In this work, we reanalyze our original An. gambiae data using the more recently developed JTK_CYCLE algorithm, as well as perform a discrete Fourier transform (DFT) analysis. We use the consensus from these two methods along with our original COSOPT analysis to identify more genes as rhythmic with a high degree of confidence. We use a pattern matching algorithm novel to biological analyses to identify genes displaying clear pulsatile “spikes,” since genes displaying this pattern may be missed by the other algorithms. Next, we further investigated the intersection between light-driven and endogenous clock-driven expression of rhythmic genes by looking at some unique patterns in gene expression that are present as mosquitoes make the transition from LD to DD conditions. We examine the presence of defined transcriptional regulation motifs in the 5' upstream regions (presumed promoter regions) of those genes. Finally, we also reanalyze the Ae. aegypti gene expression data of Ptitsyn et al. using JTK_CYCLE and compare patterns in ~24 hr rhythmic gene expression in the head under LD conditions between An. gambiae and Ae. aegypti across a variety of biological functional categories. This is interesting because both species of mosquitoes are vectors of disease, but may show different diel/circadian expression patterns owing to differences in temporal niche (An. gambiae is strictly night active and Ae. aegypti primarily day active), evolutionary lineage, and/or habitat [52, 53]. Improving our understanding of the biology of these vectors (and recognizing the differences between them) is important in generating new methods of control at a time when there is emerging resistance of the mosquito to insecticide and resistance of the malaria parasite to drug treatment [5456].

Results and discussion

Analysis of An. gambiae time course data with COSOPT, JTK_CYCLEand discrete Fourier transform reveals new rhythmic probes

Our original analysis [30] of the rhythmic nature of the mosquito transcriptome used very strict criteria to reduce the likelihood of false positives, at the expense of several obvious false negatives.

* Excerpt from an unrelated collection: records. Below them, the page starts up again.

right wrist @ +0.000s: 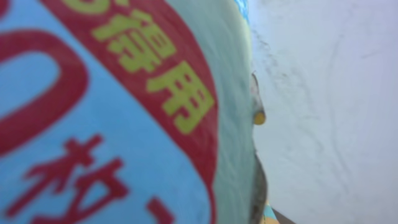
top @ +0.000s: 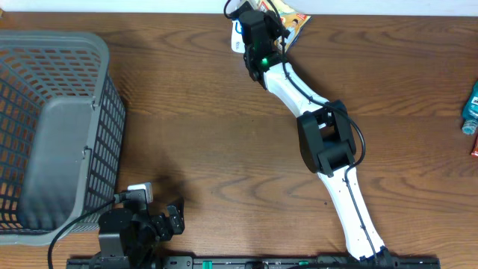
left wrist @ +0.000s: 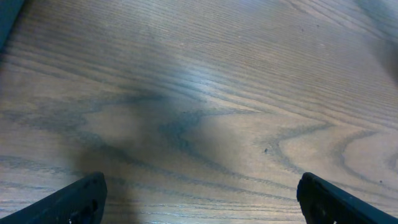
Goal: Scan the item barcode
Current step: 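Lift the snack bag and hold it under the white scanner, then carry the snack bag off the table's right edge and release it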
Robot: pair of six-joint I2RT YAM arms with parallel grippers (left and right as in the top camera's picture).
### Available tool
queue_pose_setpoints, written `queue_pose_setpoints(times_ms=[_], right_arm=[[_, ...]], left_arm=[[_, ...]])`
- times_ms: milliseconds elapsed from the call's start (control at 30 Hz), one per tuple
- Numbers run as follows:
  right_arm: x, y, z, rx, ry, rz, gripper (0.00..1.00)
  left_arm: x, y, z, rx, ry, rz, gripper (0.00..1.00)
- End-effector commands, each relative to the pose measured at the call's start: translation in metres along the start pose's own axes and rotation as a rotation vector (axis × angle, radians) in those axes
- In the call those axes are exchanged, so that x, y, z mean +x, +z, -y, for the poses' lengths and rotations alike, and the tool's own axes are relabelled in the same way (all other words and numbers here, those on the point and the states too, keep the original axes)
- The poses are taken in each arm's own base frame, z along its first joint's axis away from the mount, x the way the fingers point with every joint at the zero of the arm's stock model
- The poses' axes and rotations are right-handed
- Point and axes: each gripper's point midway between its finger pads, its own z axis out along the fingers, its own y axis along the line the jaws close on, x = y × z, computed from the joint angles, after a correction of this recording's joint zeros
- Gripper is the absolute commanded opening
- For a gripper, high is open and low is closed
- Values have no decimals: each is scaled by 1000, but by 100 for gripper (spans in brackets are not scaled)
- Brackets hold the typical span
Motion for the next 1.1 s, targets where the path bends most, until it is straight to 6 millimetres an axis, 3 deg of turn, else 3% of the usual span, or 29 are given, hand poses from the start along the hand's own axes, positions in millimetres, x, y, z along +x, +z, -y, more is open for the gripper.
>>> queue_pose_setpoints(times_ms=[0,200,300,367,400,433,533,567,633,767,933,1067], right_arm=[[-8,-6,25,93,-14,-26,1],[-8,-20,58,97,3,-86,1],[6,-30,95,87,23,-167,1],[26,-34,127,120,76,-246,1],[42,-36,146,150,113,-300,1],[81,-39,178,213,173,-417,1],[160,-42,212,290,262,-630,1],[185,-44,219,306,287,-691,1],[264,-50,235,369,380,-878,1],[361,-56,232,319,493,-1085,1],[449,-70,227,277,583,-1247,1],[480,-73,240,264,691,-1271,2]], left_arm=[[2,-1,2,9,7,-9,98],[2,-1,2,9,7,-9,98],[2,-1,2,9,7,-9,98],[2,-1,2,9,7,-9,98],[2,-1,2,9,7,-9,98],[2,-1,2,9,7,-10,98],[2,-1,2,9,7,-9,98],[2,-1,2,9,7,-10,98],[2,-1,2,9,7,-10,98],[2,-1,2,9,7,-9,98],[2,-1,2,9,7,-9,98],[2,-1,2,9,7,-10,98]])
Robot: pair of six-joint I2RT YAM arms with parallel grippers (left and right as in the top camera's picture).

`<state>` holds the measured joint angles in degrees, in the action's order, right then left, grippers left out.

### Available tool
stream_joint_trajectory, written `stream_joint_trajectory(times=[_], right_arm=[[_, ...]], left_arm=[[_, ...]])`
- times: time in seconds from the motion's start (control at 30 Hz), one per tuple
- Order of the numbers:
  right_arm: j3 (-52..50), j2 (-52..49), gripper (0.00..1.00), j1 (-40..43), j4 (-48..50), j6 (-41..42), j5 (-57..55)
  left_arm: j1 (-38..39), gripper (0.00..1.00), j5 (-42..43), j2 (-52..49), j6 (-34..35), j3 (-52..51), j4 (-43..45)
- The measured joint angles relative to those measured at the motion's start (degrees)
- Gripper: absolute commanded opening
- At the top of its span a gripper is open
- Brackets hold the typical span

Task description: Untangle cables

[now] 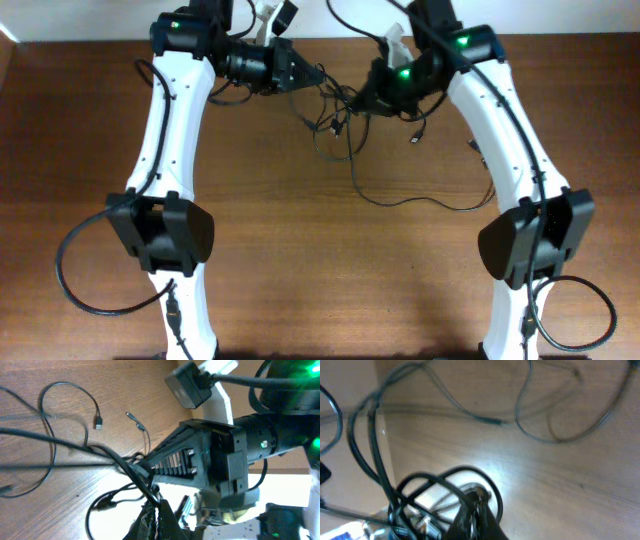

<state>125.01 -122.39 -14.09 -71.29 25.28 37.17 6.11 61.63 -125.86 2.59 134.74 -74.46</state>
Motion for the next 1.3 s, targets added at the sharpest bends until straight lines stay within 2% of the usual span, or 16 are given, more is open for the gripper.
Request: stream_joint_trajectory(times=[0.03, 0.07, 0.17, 0.2, 0.23, 0.27, 0.33, 0.4, 0.47, 0.57, 0.67, 0.73, 0.8, 0.93, 1.13, 1.3], right_arm=[[0.6, 0.2, 0.04, 1.5, -2.0, -0.3, -0.1], [-0.4, 0.4, 0.04, 3.3, -7.8, -1.7, -7.5], [-1.9, -1.0, 0.04, 11.1, -11.6, -3.0, -21.3], [-1.9, -1.0, 0.09, 11.9, -11.7, -4.1, -23.6], [-1.9, -1.0, 0.29, 11.9, -10.2, -7.7, -20.0], [-1.9, -1.0, 0.39, 11.9, -9.3, -9.7, -17.2], [-1.9, -1.0, 0.54, 10.9, -6.6, -14.7, -4.2], [-2.0, -1.0, 0.54, 8.4, -1.6, -15.3, 6.7], [-2.0, -1.0, 0.54, 5.8, 3.3, -10.5, 11.9], [-2.0, -1.0, 0.55, 3.3, 9.2, -3.8, 14.6], [-2.0, -1.0, 0.55, 1.9, 8.4, 0.4, 11.4], [-2.0, -1.0, 0.71, 0.8, 5.7, 3.8, 4.5], [-2.0, -1.0, 0.76, 1.8, 5.4, 5.9, 2.5], [-2.0, -1.1, 0.76, 6.4, 3.6, 6.7, 1.2], [-6.3, -3.9, 0.70, 1.7, 4.1, 0.2, 6.0], [-6.3, -3.9, 0.65, -0.7, 4.1, -1.4, 6.8]], left_arm=[[-1.3, 0.00, 2.0, -0.3, 0.0, -0.6, -0.3], [-3.1, 0.00, 3.8, -0.3, 0.0, -0.5, 1.0], [-15.2, 0.00, 5.3, 0.0, 0.0, 0.4, 1.5], [-16.2, 0.00, 5.4, 0.0, 0.0, 0.4, 1.5], [-15.8, 0.00, 5.5, 0.0, 0.0, 0.4, 1.4], [-15.1, 0.00, 5.7, 0.0, 0.0, 0.5, 1.4], [-12.8, 0.00, 5.7, 0.0, 0.0, 0.5, 1.4], [-8.5, 0.00, 4.1, 0.0, 0.0, 0.5, 1.4], [-4.9, 0.00, 2.4, 0.0, 0.0, 0.5, 1.4], [-0.9, 0.00, 1.7, 0.0, 0.0, 0.5, 1.4], [1.8, 0.00, 1.3, 0.0, 0.0, 0.5, 1.4], [2.5, 0.00, 2.8, 0.0, 0.0, 0.5, 1.4], [2.4, 0.00, 3.6, 0.0, 0.0, 0.5, 1.0], [2.5, 0.00, 4.0, 0.0, -2.3, 0.5, -0.1], [2.5, 0.00, 4.0, 0.0, -2.6, 0.5, -0.1], [2.5, 0.00, 4.0, 0.0, -2.6, 0.5, -0.8]])
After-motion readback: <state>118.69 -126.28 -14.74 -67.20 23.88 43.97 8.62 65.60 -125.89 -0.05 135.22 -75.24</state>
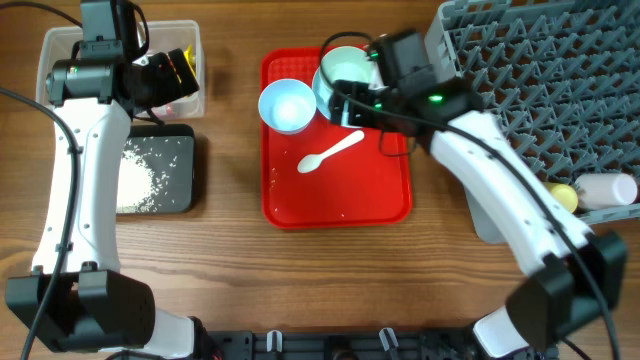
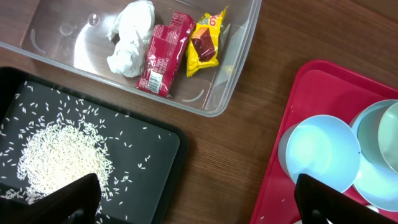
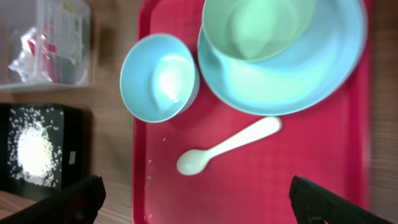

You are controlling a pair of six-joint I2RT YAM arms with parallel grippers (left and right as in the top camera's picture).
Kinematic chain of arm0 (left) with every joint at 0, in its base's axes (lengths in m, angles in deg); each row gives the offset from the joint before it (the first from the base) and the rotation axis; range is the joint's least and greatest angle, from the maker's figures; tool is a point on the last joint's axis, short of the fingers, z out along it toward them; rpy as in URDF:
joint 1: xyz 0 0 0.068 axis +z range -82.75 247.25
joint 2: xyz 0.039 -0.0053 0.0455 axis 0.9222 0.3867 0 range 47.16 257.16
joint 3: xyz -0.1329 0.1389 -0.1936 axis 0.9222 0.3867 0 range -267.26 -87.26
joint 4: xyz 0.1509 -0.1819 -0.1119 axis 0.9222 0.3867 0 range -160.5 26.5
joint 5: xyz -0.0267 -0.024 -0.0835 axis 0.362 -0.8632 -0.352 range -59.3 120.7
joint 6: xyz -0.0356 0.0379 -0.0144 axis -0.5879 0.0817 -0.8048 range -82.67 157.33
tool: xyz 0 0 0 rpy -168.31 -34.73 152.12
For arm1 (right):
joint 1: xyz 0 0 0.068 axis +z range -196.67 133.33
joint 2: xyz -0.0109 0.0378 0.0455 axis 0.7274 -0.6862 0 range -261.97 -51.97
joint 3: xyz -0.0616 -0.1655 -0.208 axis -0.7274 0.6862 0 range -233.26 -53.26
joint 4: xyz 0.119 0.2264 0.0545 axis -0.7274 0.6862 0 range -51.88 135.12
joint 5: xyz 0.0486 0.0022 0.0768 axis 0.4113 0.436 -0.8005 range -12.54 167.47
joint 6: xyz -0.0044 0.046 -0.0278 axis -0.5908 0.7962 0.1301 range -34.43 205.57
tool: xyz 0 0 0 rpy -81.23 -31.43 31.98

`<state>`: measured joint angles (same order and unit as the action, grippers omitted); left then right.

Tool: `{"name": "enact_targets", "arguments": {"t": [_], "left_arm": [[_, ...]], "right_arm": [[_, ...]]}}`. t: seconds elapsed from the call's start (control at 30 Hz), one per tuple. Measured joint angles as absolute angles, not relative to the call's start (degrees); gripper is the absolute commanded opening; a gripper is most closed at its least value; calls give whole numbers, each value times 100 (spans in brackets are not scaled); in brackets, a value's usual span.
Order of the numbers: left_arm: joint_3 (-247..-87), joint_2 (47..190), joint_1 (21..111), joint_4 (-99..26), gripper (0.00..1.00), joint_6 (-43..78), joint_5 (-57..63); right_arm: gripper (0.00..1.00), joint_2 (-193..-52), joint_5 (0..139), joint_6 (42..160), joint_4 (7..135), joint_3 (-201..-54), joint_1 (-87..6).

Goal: Sort waste into correct bins and load items into the dishwasher rack

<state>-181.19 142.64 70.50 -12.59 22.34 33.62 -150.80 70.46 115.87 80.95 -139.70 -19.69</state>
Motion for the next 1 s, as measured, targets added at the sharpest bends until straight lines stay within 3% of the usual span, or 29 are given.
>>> {"name": "enact_targets", "arguments": {"t": [0.1, 0.2, 0.53, 1.0], "left_arm": [[-18119, 14264, 7050, -1244, 100, 2234, 3362], [-18119, 14264, 7050, -1242, 100, 2234, 3360], [-18119, 14264, 7050, -1154, 100, 2234, 3360], [-18119, 14264, 7050, -1001, 100, 2234, 3362]], "right_arm": [[99, -15324, 6856, 11690, 7699, -13970, -1866], [88, -15475, 6644, 11836, 7467, -13970, -1842], [85, -16566, 6594, 13052, 7756, -13974, -1811], [79, -17080, 6908, 13438, 7837, -13972, -1411]]}}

In order to expand this analysis and identify previously unidentified rhythmic transcripts, we reexamined our microarray data to identify novel rhythmic expression patterns at high confidence using an approach of applying multiple algorithms to the same dataset [34, 39, 47]. We first reanalyzed our microarray data from An. gambiae[30], which was originally analyzed using the COSOPT algorithm, using DFT and the more recently developed JTK_CYCLE algorithm. All three of these algorithms search array data for sinusoidal rhythmic expression patterns, but variations in the methods leads to different results. In Additional file 1 we provide the number of probes we identified as rhythmic in each of our four experimental collection conditions (LD heads, DD heads, LD bodies and DD bodies) using various statistical cutoff thresholds. Different cutoff values have been used in various reported studies in an effort to balance the number of rhythmic genes reported against incidents of false positives. In our original COSOPT analysis we used a conservative cutoff of the multiple means corrected β (pMMCβ) of p < 0.1, in an attempt to minimize the occurrences of false-positives. However, in the current analysis we considered probability values as high as p < 0.2 [42, 57].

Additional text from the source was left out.